* **GIVEN RECORDS**
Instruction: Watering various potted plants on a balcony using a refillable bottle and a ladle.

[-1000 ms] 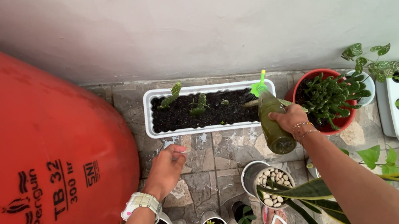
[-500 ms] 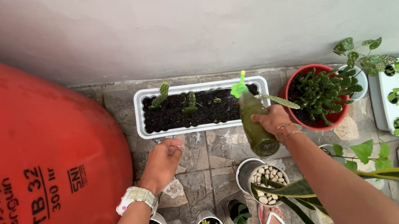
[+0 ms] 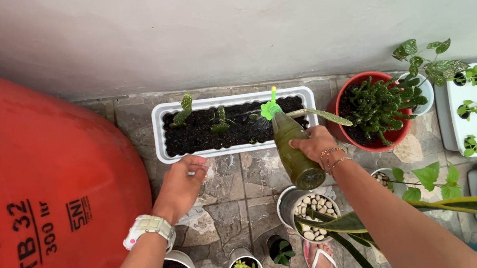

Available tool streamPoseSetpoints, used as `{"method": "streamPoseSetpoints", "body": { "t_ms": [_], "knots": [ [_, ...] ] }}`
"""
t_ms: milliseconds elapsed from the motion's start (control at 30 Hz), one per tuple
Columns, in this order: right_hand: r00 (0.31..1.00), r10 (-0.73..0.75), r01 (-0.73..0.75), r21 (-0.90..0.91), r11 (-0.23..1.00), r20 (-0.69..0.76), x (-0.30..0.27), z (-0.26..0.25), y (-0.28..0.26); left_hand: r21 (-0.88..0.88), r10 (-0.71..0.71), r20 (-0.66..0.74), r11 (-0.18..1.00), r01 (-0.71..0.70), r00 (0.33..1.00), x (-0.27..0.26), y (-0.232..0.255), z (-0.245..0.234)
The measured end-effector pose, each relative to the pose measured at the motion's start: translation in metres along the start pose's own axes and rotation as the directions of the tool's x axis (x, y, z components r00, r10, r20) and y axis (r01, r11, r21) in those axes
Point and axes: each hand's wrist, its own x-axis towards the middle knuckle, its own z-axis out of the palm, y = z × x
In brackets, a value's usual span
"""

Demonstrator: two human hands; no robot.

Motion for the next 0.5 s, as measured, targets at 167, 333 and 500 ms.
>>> {"method": "streamPoseSetpoints", "body": {
  "t_ms": [167, 333, 500],
  "knots": [
    [0.998, -0.047, 0.044, -0.089, 0.995, -0.029, 0.0, -0.011, 0.008, 0.031, 0.005, -0.015, 1.0, -0.004, 1.0, 0.001, -0.003, 0.002],
    [0.998, -0.04, 0.034, -0.11, 0.993, -0.047, 0.004, -0.002, 0.015, 0.066, -0.001, -0.003, 0.998, 0.001, 1.0, -0.002, -0.001, 0.004],
    [0.999, -0.042, 0.042, 0.001, 0.999, 0.0, -0.009, 0.013, 0.005, 0.055, -0.029, 0.012, 0.998, 0.028, 1.0, -0.008, 0.005, 0.002]
  ]
}}
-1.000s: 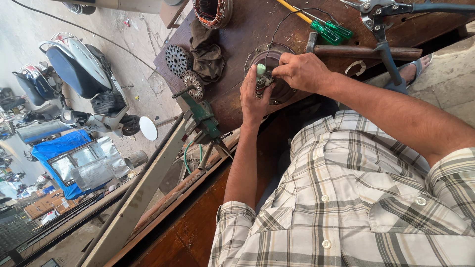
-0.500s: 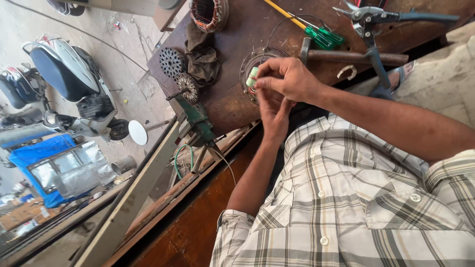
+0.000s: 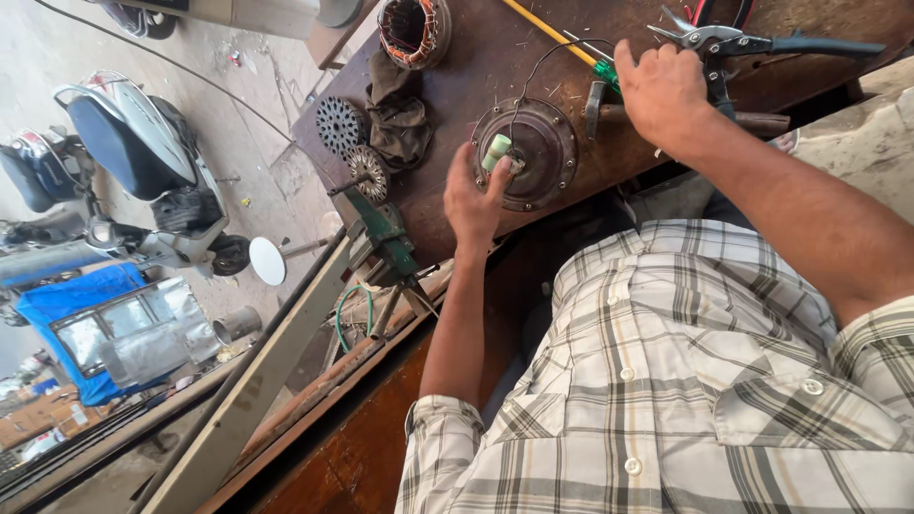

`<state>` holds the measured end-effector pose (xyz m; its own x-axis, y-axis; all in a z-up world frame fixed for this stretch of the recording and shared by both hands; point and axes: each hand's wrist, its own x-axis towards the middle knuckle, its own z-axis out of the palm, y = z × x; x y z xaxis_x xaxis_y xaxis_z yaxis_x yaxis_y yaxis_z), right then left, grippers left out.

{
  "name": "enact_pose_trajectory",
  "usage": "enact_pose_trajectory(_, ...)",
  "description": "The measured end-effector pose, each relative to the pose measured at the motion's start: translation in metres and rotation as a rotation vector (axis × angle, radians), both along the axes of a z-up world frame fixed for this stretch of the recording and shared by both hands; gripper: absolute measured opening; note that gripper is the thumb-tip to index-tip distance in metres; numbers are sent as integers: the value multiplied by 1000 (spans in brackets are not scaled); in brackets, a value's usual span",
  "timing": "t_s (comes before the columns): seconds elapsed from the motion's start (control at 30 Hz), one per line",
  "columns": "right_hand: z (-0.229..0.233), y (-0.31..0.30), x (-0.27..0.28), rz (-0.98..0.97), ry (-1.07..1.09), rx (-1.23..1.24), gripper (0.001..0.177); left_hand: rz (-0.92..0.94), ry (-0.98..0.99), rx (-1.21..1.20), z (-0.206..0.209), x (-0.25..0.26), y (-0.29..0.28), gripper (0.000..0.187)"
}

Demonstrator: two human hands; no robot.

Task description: The person repairs an electrical component on a workbench, using a screwdriver to adjust connections and pliers to strip and twist wires. They test the component with a light bulb and continue adjusting the wiring.

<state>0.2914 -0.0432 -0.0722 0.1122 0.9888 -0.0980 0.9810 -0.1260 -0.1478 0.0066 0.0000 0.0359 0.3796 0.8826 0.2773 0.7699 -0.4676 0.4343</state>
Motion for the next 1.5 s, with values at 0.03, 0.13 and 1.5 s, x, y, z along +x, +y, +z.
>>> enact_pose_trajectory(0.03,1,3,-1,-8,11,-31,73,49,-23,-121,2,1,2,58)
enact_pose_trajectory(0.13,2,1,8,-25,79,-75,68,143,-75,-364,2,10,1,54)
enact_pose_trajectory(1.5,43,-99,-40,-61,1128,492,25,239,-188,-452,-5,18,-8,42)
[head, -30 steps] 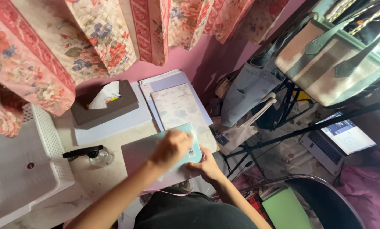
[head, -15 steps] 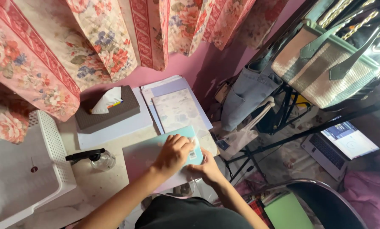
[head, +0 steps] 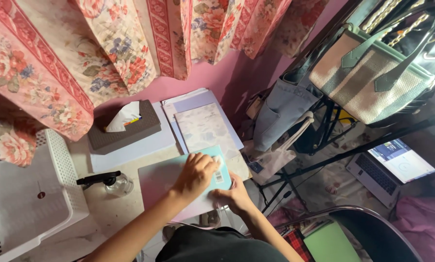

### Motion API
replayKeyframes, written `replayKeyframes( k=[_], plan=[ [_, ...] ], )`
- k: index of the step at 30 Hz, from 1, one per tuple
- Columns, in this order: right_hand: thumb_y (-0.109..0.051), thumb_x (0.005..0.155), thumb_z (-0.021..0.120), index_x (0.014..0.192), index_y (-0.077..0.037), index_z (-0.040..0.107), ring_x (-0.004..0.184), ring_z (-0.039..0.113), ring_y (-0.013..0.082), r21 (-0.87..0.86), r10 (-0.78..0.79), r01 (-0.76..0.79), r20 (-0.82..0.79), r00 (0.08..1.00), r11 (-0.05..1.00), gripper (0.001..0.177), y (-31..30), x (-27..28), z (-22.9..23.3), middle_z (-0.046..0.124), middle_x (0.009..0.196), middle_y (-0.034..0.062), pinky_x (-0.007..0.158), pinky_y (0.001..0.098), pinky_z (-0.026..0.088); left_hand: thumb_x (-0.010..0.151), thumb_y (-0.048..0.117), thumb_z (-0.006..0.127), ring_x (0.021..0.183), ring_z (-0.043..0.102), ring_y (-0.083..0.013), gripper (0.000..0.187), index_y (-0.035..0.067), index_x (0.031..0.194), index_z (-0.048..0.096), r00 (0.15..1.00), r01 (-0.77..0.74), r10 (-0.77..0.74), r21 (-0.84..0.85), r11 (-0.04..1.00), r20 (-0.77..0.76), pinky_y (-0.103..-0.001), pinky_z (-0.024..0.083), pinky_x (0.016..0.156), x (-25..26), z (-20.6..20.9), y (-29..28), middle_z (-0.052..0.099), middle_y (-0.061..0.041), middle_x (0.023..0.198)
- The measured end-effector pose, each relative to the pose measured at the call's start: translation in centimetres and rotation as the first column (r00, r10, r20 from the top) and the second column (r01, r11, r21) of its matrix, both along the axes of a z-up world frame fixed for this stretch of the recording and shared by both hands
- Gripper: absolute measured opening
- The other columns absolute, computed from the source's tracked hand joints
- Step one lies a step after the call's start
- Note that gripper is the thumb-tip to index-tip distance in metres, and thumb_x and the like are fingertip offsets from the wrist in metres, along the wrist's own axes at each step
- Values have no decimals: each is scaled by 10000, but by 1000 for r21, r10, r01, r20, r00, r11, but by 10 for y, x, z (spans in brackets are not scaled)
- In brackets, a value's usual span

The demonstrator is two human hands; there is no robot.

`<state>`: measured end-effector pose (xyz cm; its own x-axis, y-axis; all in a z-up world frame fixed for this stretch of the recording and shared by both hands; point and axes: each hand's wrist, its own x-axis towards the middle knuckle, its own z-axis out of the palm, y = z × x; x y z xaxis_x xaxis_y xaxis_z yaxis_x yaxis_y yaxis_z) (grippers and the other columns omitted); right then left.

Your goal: Cleaning the covers of folders and notebooks using a cleaning spray and a cloth.

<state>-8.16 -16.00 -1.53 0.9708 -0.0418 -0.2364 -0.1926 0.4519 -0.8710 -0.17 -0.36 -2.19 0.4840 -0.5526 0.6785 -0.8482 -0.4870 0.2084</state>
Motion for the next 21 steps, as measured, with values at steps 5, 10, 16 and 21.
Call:
replayKeyframes(
  k=[5, 10, 16, 21],
  plan=[
    [198, 545, 824, 929, 59, 677, 584, 721, 220, -8, -14, 14, 21, 1000, 1000, 434, 1, 5, 5, 703, 695, 131, 515, 312, 593, 916, 109, 652, 717, 547, -224, 82, 115, 835, 665, 999, -20, 20, -13, 1000, 46, -352, 420, 665, -1, 26, -7, 533, -32, 779],
    [198, 574, 810, 943, 67, 676, 593, 719, 201, -8, -5, 6, 55, 998, 1000, 413, 6, 13, 24, 696, 698, 117, 532, 302, 589, 909, 72, 653, 684, 557, -240, 75, 110, 862, 698, 994, -52, 53, -6, 999, 99, -376, 425, 639, 15, 42, -3, 546, -44, 761],
    [198, 549, 815, 934, 73, 685, 601, 718, 212, -21, -4, 5, 27, 1000, 1000, 425, 4, 15, 20, 697, 704, 118, 538, 313, 593, 922, 101, 648, 708, 551, -206, 120, 117, 819, 708, 998, -59, 59, 25, 998, 27, -359, 413, 679, 17, 35, -5, 562, -23, 758],
    [189, 539, 822, 930, 57, 695, 602, 723, 237, -21, -28, 28, 10, 1000, 999, 431, 6, 18, 27, 703, 697, 120, 514, 327, 595, 917, 141, 675, 706, 555, -228, 99, 103, 827, 694, 996, -59, 58, 14, 998, 75, -373, 418, 671, -1, 58, -11, 560, -33, 760]
  ],
)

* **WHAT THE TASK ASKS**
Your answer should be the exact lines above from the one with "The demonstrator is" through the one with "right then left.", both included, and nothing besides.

* **REPLY**
The demonstrator is two human hands; there is no robot.

`<state>`: measured end-effector pose (xyz cm; its own x-axis, y-axis; all in a z-up world frame fixed for this stretch of the recording and shared by both hands; point and axes: each hand's wrist, its own x-axis towards the middle knuckle, its own z-axis out of the palm, y = z × x; x y z xaxis_x xaxis_y xaxis_z yaxis_x yaxis_y yaxis_z) (grippers and the other columns omitted); right then left.

No other output belongs to this answer.